● Records excerpted from a collection:
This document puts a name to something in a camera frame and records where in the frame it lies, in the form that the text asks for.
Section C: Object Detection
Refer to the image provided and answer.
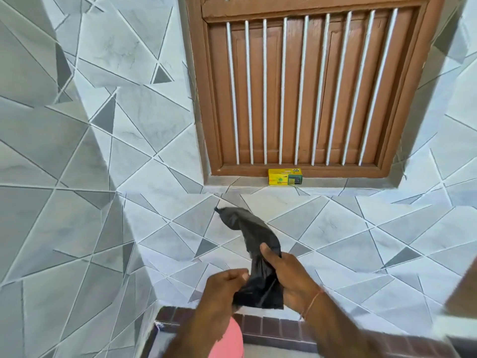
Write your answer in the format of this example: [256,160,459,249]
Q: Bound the person's left hand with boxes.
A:
[193,268,249,329]

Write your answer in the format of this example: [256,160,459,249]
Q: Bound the person's right hand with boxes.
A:
[259,243,323,314]

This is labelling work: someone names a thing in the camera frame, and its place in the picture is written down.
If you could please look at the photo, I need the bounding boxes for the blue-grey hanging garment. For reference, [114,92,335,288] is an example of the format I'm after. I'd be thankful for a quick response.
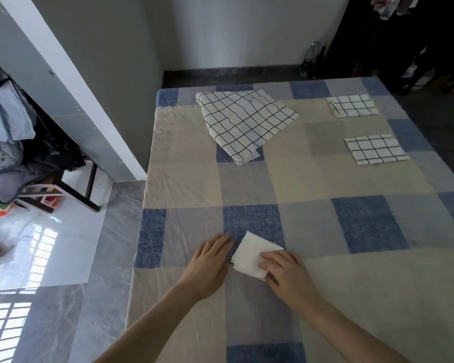
[0,56,37,144]

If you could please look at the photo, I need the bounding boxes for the clear glass bottle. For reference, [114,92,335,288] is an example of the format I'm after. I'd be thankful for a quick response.
[299,41,320,77]

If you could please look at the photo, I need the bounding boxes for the black low table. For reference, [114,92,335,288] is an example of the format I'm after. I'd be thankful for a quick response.
[325,0,454,95]

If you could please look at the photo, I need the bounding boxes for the white black-checked cloth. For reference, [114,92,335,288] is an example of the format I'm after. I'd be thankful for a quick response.
[195,90,300,166]
[326,94,379,118]
[344,134,411,166]

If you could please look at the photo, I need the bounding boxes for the plain white cloth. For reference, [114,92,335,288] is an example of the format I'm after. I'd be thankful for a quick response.
[231,230,285,281]

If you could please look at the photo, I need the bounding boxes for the slim dark bottle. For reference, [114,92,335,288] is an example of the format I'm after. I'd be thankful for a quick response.
[314,45,327,79]

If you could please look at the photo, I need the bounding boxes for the person's right hand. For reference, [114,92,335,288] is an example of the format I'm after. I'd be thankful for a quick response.
[258,250,322,314]

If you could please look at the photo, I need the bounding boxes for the person's right forearm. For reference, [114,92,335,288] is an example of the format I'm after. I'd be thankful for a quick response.
[299,298,411,363]

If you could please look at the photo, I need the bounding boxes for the person's left hand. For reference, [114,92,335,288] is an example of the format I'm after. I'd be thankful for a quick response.
[178,233,235,301]

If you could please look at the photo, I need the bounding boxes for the dark wooden chair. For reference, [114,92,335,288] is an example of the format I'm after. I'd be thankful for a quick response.
[15,162,101,214]

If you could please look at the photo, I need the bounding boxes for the blue beige plaid tablecloth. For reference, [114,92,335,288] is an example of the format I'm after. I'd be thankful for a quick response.
[125,77,454,363]

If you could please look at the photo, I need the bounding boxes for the person's left forearm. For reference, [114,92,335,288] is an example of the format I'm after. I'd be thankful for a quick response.
[94,283,197,363]

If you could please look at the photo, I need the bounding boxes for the heap of dark clothes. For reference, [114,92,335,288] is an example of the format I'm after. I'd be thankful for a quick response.
[0,139,86,205]

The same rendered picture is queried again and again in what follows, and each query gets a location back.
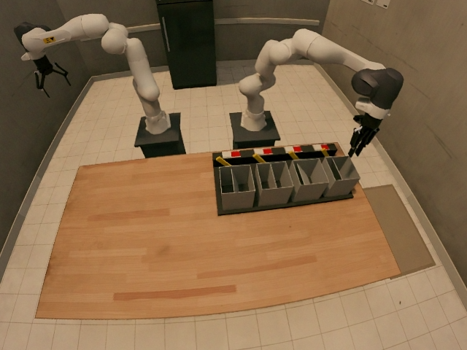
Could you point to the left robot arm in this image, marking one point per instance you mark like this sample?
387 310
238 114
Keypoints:
381 85

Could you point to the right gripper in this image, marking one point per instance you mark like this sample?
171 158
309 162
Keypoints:
45 68

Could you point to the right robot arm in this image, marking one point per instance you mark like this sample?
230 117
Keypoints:
35 38

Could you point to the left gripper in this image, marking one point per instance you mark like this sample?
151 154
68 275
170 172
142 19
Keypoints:
366 134

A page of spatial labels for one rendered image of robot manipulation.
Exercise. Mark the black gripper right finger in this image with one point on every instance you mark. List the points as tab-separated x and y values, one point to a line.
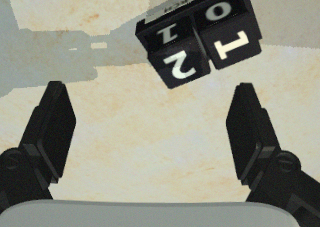
274	176

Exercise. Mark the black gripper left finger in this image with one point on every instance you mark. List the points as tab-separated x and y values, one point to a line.
27	171

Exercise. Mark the black number cube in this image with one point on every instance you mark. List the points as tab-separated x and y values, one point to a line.
177	53
227	32

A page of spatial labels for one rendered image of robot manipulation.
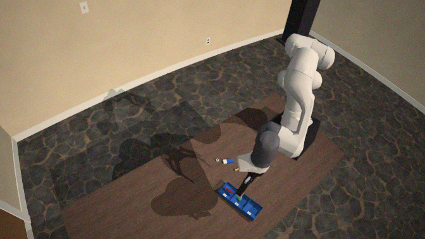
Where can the blue three-compartment bin rack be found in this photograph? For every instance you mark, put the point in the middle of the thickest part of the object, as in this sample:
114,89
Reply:
250,209

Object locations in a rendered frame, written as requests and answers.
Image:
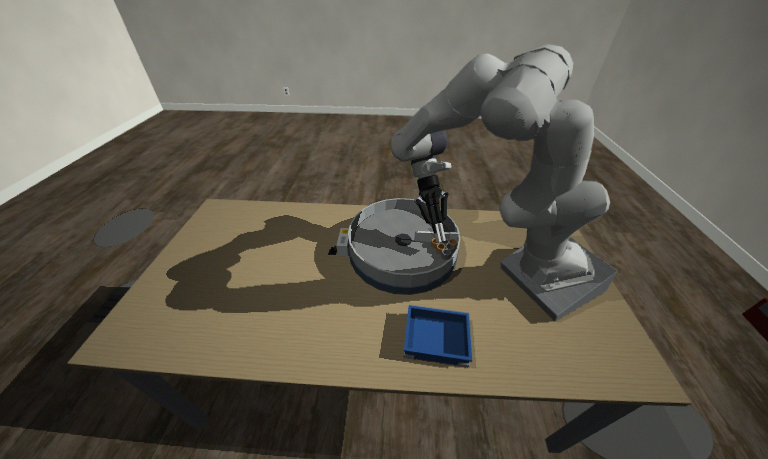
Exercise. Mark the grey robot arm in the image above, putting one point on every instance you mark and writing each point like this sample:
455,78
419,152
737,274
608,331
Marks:
553,196

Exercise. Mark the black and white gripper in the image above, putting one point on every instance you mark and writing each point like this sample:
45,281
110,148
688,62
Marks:
430,191

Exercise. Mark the blue shallow tray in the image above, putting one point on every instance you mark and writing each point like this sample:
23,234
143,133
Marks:
437,330

● AIM OF THE EXERCISE:
Would you please return all lines of the data that include the word "camera"?

● YOUR RESPONSE:
This document puts a name to something in a camera frame and records where in the frame it lies, in the form that the text asks for.
This is labelling work: someone names a thing in the camera frame, and its place in the picture is written down.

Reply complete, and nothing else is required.